By VLADIMIR SAFATLE*
When we are in the voting booth, we are not alone. There will be 700 thousand people voting through our gesture
“That the dead have the right to vote” is one of the most beautiful passages by Jacques Lacan. This is the moment when he discovered that there was something worse than death. Worse than death, there was the death of death, there was the act of killing death, that is, preventing death from occurring, with its mourning, with its symbolic reception, with its deceit, with its duty of memory. In this case, it was as if subjects were killed a second time. Not just physical death, but an even worse, even more brutal one: symbolic death.
Brazil then saw the horror of a government that fought against the vaccination of its own people, that mocked their deaths, that sabotaged society's attempts to defend itself, that hid numbers, that "disappeared" bodies while doing everything to preserve the income of the rentier elite, of the financial system, of the businessmen of the court. A government that killed death. The result was unappealable: even taking into account only the uncertain numbers we were able to raise, we found that we had 3% of the world's population and 15% of deaths from Covid in the world (5x more).

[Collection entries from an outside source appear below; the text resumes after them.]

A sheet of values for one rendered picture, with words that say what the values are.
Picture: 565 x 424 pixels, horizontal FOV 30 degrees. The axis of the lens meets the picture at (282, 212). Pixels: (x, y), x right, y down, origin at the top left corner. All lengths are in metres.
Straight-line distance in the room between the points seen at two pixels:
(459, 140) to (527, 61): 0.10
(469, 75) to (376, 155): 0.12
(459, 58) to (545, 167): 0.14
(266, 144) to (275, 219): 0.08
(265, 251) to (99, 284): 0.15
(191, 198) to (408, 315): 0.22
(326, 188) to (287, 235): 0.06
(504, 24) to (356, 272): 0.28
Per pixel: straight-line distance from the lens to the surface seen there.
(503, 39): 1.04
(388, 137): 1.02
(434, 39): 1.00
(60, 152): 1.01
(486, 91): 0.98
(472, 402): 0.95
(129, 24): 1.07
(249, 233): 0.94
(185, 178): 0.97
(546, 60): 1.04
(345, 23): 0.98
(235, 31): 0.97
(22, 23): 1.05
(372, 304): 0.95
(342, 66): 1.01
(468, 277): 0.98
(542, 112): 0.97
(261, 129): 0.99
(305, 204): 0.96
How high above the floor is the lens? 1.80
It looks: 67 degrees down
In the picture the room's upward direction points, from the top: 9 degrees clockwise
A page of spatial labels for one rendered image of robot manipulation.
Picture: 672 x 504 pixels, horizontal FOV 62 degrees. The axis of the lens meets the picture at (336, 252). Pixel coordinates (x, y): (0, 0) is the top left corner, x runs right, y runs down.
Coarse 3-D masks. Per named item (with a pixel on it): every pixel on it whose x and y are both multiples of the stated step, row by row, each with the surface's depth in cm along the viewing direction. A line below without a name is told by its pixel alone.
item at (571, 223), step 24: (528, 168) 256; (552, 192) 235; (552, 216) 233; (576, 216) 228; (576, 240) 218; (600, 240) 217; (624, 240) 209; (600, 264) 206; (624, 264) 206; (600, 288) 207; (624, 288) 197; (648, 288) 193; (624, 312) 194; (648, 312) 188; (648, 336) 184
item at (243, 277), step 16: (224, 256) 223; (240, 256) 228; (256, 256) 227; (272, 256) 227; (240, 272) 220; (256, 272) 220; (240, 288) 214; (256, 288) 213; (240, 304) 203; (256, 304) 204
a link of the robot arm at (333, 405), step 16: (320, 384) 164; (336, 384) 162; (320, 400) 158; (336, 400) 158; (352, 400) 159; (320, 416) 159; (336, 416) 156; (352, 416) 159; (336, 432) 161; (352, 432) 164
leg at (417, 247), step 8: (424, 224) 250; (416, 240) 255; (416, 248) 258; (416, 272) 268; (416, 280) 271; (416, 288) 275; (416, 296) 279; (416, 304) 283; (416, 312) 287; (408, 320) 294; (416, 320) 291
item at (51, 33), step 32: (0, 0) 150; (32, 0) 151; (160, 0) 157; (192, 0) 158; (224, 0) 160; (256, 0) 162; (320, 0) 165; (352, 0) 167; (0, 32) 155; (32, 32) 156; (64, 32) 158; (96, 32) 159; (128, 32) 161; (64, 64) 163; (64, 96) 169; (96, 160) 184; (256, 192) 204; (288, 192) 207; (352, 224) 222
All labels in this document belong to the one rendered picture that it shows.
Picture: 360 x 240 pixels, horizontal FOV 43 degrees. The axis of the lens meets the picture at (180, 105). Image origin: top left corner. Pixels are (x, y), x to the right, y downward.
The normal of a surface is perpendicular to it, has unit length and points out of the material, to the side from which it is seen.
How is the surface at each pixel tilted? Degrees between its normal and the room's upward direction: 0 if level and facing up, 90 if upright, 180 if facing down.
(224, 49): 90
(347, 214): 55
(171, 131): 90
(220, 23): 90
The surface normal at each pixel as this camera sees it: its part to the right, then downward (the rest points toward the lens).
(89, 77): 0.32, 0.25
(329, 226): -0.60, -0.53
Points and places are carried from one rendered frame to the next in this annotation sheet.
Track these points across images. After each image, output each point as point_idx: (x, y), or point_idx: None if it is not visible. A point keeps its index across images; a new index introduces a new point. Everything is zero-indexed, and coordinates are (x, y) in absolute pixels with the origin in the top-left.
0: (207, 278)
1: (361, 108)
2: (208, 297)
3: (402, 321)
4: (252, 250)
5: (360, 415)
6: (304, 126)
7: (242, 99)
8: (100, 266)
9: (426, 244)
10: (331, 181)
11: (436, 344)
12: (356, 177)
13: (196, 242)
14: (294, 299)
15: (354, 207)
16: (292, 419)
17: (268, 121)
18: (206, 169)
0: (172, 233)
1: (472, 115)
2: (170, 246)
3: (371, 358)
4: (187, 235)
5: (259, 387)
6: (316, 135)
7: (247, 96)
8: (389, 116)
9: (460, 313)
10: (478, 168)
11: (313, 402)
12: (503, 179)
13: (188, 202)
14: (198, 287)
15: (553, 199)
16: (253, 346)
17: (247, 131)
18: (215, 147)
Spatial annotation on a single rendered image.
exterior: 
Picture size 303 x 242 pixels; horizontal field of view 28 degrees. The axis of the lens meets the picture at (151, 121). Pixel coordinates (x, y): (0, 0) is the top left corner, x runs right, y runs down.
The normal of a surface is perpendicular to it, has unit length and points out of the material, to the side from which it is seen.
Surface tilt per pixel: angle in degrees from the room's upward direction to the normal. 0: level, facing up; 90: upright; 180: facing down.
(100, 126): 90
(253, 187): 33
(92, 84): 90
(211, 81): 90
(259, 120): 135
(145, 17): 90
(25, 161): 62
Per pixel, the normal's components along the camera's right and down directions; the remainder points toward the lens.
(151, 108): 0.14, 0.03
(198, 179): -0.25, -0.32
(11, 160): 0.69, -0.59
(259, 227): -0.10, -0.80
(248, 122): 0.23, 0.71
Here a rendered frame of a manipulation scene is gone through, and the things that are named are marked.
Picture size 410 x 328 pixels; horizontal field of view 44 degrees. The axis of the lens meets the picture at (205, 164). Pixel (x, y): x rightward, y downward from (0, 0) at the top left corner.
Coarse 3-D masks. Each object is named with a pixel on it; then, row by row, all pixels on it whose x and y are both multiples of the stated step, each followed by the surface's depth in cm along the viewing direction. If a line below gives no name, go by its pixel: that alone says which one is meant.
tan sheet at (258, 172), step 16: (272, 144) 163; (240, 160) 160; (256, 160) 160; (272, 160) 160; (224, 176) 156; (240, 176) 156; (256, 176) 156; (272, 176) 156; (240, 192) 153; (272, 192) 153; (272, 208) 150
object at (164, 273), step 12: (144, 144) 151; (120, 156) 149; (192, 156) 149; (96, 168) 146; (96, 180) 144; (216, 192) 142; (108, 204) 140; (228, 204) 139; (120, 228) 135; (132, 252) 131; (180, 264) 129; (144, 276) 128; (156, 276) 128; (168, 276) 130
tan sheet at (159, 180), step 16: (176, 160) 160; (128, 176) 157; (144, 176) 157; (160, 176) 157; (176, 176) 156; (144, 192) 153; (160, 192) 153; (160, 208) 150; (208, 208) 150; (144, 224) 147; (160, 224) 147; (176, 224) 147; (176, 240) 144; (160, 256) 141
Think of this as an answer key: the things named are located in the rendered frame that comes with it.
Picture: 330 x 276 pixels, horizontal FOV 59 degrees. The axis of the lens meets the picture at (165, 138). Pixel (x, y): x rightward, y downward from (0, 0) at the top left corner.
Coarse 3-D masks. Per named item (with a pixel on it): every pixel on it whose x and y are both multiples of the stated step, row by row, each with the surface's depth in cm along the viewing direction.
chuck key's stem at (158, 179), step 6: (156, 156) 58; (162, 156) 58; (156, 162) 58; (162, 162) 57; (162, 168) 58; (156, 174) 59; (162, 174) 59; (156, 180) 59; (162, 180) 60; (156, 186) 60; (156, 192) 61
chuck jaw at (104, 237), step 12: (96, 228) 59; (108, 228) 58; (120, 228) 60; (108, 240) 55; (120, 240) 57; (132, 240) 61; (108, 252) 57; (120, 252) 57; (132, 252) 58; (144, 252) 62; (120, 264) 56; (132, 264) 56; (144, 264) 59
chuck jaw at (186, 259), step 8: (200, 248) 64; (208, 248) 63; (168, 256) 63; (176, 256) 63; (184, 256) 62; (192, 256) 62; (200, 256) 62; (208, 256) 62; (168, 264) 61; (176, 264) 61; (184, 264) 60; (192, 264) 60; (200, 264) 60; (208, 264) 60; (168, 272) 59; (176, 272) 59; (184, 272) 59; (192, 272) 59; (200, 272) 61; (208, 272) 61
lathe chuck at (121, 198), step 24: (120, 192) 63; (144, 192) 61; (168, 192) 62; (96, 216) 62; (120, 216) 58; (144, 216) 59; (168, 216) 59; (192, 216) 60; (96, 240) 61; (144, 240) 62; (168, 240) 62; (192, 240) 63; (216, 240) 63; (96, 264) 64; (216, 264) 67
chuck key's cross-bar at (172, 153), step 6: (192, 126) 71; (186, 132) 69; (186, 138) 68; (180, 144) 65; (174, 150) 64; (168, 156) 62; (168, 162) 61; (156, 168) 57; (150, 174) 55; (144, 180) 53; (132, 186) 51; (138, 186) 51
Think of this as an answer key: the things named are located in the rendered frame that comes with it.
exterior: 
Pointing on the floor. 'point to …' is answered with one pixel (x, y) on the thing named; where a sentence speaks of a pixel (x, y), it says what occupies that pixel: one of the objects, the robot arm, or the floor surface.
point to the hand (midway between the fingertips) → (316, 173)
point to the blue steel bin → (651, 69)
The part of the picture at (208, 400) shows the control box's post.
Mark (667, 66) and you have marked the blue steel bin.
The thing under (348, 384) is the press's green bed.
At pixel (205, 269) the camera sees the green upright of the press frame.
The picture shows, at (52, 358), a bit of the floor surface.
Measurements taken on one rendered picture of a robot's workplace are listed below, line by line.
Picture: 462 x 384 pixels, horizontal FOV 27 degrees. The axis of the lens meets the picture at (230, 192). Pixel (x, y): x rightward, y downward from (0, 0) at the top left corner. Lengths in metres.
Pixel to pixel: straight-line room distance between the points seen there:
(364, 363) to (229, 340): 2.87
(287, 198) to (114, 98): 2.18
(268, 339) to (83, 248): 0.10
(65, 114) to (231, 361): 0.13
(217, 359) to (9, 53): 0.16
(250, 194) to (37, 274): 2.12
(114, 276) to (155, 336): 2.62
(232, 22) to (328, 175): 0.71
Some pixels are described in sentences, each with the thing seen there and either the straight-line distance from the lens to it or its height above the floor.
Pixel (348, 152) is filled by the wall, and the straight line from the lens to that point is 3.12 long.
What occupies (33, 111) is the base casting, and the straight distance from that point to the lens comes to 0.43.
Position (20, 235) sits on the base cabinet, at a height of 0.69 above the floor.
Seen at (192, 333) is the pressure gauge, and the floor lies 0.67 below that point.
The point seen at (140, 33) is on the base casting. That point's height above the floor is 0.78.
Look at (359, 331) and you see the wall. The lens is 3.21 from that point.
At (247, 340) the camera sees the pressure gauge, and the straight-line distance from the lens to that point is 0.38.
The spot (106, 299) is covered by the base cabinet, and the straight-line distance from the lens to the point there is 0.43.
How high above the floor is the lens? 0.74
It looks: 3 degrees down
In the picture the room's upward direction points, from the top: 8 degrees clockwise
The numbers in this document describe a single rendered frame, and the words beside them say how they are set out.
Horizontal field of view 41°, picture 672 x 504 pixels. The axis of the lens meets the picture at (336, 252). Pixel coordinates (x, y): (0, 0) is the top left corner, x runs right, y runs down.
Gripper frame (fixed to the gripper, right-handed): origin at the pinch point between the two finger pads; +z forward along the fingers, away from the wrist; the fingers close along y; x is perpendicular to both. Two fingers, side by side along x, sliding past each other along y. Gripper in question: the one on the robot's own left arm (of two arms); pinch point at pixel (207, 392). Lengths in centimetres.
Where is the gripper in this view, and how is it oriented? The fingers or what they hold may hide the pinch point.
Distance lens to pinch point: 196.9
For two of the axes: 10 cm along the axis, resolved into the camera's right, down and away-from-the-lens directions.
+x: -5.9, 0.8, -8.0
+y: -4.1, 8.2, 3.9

However, behold, they continue and, years later, threaten to be re-elected. A re-election that would mean throwing into the mass grave all those who died due to the irresponsibility and indifference of the State, leaving their bodies without burials rotting in the open. Bodies without memory. It would mean the appalling crime of forgetting and forgiving those who killed them, not once but twice. The Greeks have a beautiful tragedy, Antigone, about what should (and this “should” is strictly there) occur when a society sees it as possible to kill someone twice. She must disappear. It has lost any and all ethical substance, it is just an association of “murderers without malice and victims without hate”, as Günther Anders said.
Therefore, today not only the living will vote, the dead will also vote. Resurrected for a moment, they will hold the hand of insanity as if to say, "We will not be killed a second time." And it will be this resurrection of the dead that will save what's left of our Brazilian society, that will allow us to start building another society from the rubble of the one that has already ended. In these strange as well as beautiful paradoxes, when a society finds itself in its deepest danger, it is the dead who save us, it is their strength of not letting themselves be forgotten that preserves the openness of our future.
When we are in the voting booth, we are not alone. There will be 700 people voting through our gesture. There are times when an election is just an election. And there are times when an election is the last gesture of a society that will use the strength of its dead to force the closed doors of the future.
*Vladimir Safatle He is a professor of philosophy at USP. Author, among other books, of Ways of transforming worlds: Lacan, politics and emancipation (Authentic).